■ What needs to be done ■
Could the listing below be returned exactly, with its pictures left out?

** Source material follows **

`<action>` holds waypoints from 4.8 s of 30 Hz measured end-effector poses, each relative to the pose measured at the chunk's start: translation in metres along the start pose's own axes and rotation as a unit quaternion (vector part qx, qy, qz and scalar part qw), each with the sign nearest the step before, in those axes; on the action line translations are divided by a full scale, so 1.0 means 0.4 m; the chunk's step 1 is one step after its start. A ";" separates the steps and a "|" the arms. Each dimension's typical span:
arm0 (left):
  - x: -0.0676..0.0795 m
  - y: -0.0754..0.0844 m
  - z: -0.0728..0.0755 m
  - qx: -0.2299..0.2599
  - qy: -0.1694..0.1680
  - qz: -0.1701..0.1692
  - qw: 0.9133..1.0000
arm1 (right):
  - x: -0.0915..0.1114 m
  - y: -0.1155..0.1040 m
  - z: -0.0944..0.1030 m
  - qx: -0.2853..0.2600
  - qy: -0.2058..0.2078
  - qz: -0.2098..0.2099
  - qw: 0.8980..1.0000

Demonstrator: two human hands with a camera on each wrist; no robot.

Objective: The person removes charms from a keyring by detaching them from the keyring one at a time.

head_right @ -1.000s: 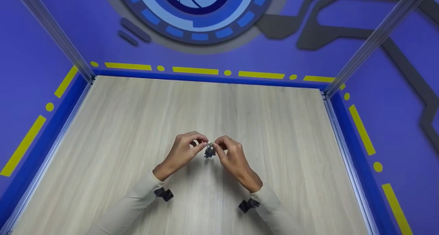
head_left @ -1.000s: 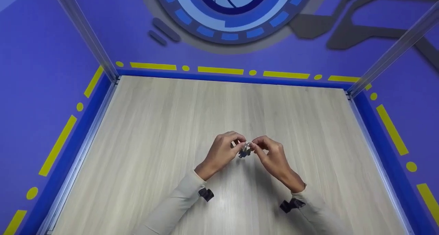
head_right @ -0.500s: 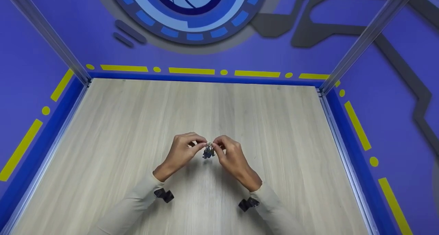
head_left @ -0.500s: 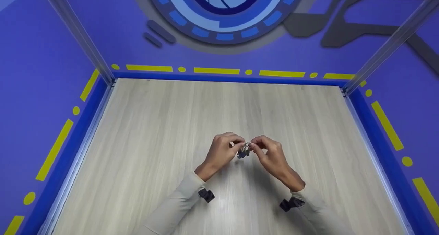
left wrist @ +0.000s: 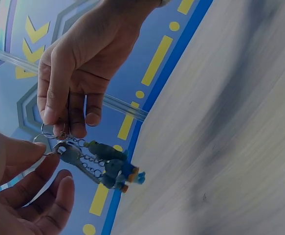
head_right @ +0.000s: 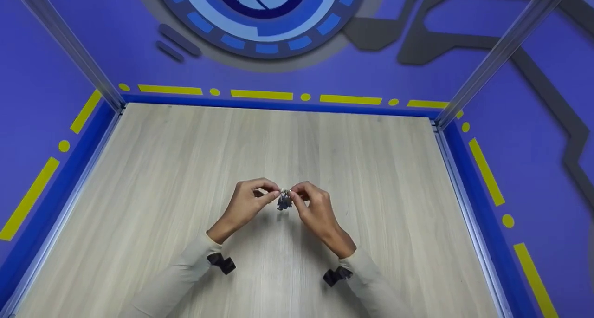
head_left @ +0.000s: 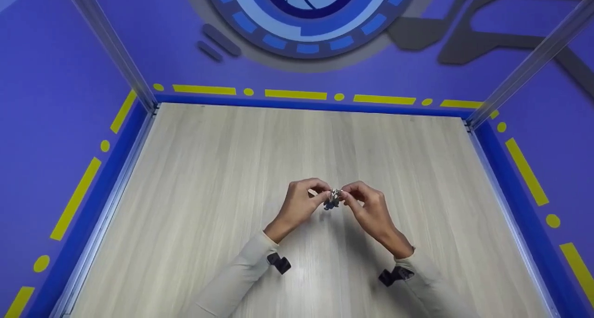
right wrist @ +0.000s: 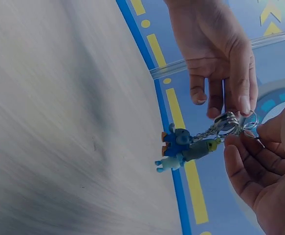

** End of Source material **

■ The answer ■
`<action>` holds waypoints from 4.8 s of 30 Hz measured end-effector poses, each relative to the pose measured at the chunk's start: translation in metres along the start pose's own axes and rotation as a unit quaternion (vector part qx, qy, qz and scalar part qw), each with the sign nearest the step before, in those axes; on the action line translations are divided by a full scale, so 1.0 means 0.4 m; the chunk's step 1 is one step after its start. A ";" separates the steps and a "|" the arms. Each dimension's typical span:
arm0 (left):
  - x: -0.0676..0.0795 m
  - y: -0.0754..0.0844 m
  - z: -0.0728..0.0755 m
  - qx: -0.2299..0.2599
  - qy: -0.1694..0.1680
  - qz: -0.1701..0.1692
  - qw: 0.9133..1.0000
arm1 (right):
  - x: -0.0915..0.1114 m
  - y: -0.1155..0.1040 m
  - z: -0.0944..0.1030 m
  - qx: -0.2853..0.2600
  - qy: -0.2058..0.2078
  - qz: -0.2098..0.2099
  - qw: 0.8980..1.0000

Demonstrator: two human hands with a camera on each wrist; no robot.

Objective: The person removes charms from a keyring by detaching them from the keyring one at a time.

head_right @ -1.000s: 
head_left @ -1.000s: 
head_right @ -0.500s: 
head_left @ -0.500s: 
left wrist @ +0.000s: 
head_right @ +0.000s: 
head_left @ +0.000s: 
right wrist @ +0.000s: 

No additional work remains on the exercise.